Users can toggle through mClassic’s three game modes with a switch on the side. The first mode is the most self-explanatory one, as it will turn enhancements off entirely, allowing you to see the game without any upscaling. The second usage mode turns scaling on and is indicated by the LED on the mode switch turning green. This, as you have probably already figured out, puts the mClassic into graphics processing mode, upscaling resolution and applying anti-aliasing to in-game graphics.

The third mode is a Retro mode that’s indicated by a blue light on the switch, and this is for older games that output in 4:3 rather than 16:9, as most modern consoles do. We’ll get to the Retro mode in a moment.

With scaling turned on, you’ll see rough edges (jaggies, as they’re so affectionately called) smoothed out and a bump up in resolution. For instance, according to the table we’ve embedded below (taken from the mClassic’s tech specs page), an input resolution of 720p on a 60Hz panel will be upgraded to either 1080p or 1440p depending on the max resolution of the display.

While the mClassic can’t increase framerate, it does support framerates up to 120fps, though you won’t get a resolution bump when you’re playing at framerates that high. As an example, an input resolution of 1080p at 120Hz will still output at 1080p120 after mClassic’s graphics processing, but you’ll get the other benefits like anti-aliasing and improved depth-of-field.

You can see the effect in the videos we’ve embedded in this article. The change is perhaps most noticeable in the Xenoblade Chronicles 2 example you see below. Xenoblade Chronicles 2 runs at a native 720p resolution on the Switch when it’s docked, but mClassic is able to improve that to 1440p with its graphics processing, smoothing out jagged edges and making the image look sharper in the process. It’s not going to make a Nintendo Switch game look like it was made for a PS5 or a high-end gaming PC, but it does have a noticeable effect.

Another video worth checking out is the Animal Crossing: New Horizons side-by-side comparison below. Here, the effect is a little more subtle, but it’s definitely still there. Jagged lines on character and animal models are smoothed out a bit, and the graphics generally look sharper.

If you’re a retro gaming fan, the mClassic can improve those graphics too. Games that run at 4:3 will still run at that aspect ratio post-graphics processing, but they’ll benefit from the mClassic’s other processing effects.

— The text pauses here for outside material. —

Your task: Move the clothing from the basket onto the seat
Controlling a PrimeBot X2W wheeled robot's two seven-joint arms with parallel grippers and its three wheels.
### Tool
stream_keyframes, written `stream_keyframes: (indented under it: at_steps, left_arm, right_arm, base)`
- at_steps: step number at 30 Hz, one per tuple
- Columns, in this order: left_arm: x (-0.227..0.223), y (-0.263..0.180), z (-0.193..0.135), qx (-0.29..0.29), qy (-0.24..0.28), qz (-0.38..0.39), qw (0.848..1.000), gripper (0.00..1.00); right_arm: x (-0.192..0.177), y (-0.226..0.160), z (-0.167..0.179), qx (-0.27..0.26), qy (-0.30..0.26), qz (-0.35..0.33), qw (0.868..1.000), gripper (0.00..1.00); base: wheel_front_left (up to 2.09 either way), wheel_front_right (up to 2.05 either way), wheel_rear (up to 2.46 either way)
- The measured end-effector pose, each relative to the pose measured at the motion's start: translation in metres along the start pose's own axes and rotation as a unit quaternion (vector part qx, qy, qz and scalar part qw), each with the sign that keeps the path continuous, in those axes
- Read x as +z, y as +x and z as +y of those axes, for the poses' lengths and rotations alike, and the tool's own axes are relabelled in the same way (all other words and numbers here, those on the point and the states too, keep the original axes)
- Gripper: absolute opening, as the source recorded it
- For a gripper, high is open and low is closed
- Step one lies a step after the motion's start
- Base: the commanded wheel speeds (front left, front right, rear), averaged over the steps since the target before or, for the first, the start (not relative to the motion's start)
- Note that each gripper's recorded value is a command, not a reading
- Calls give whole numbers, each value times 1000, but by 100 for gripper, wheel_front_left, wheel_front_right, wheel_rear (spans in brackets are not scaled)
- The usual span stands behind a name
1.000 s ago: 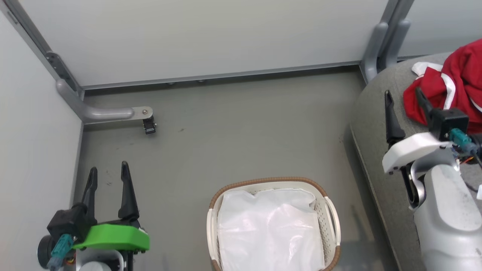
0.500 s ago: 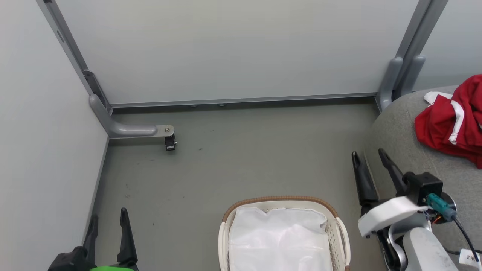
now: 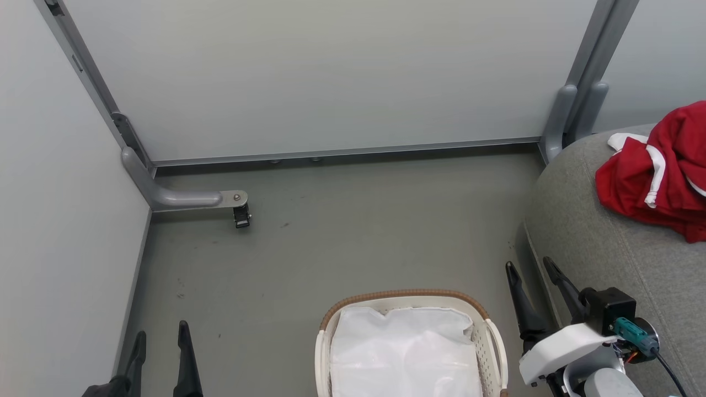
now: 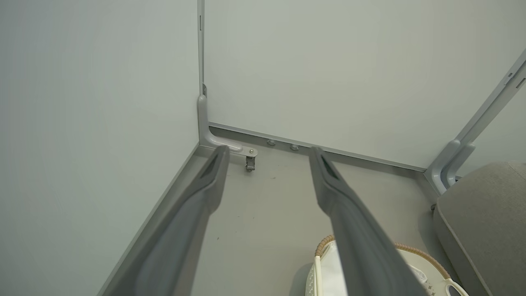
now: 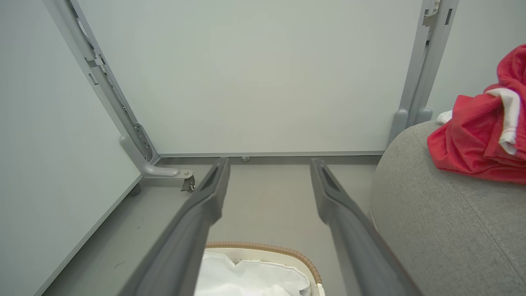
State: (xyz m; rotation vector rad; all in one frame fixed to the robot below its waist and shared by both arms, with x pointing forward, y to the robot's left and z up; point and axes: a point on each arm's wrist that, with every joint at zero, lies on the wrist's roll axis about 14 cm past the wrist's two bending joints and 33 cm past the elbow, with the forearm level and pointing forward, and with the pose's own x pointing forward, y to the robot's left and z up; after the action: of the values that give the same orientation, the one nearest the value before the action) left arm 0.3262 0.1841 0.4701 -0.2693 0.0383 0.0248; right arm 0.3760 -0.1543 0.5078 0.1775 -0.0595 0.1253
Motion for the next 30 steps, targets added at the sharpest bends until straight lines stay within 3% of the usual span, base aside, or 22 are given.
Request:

For its retro gaming example, mClassic uploaded a side-by-side comparison of P.N. 03 running the Nintendo GameCube. While the game is still obviously a retro title, the increase in sharpness is obvious when run through the mClassic.

One thing to keep in mind is that you’ll need an HDMI adapter to use mClassic with retro consoles, which often output with composite or even coaxial. However, if you have one handy and you’ve found that your retro games don’t look great on modern HDTVs, something like the mClassic could help them look better without having to resort to building out an entire retro gaming setup.

The mClassic isn’t going to work miracles and make retro games or low-resolution titles look like high-budget games, but it certainly improves visuals. The big question is whether or not the mClassic is worth the cost. At $99.99, only those who want the best image quality they can squeeze out of these consoles may want to pick up this tiny device.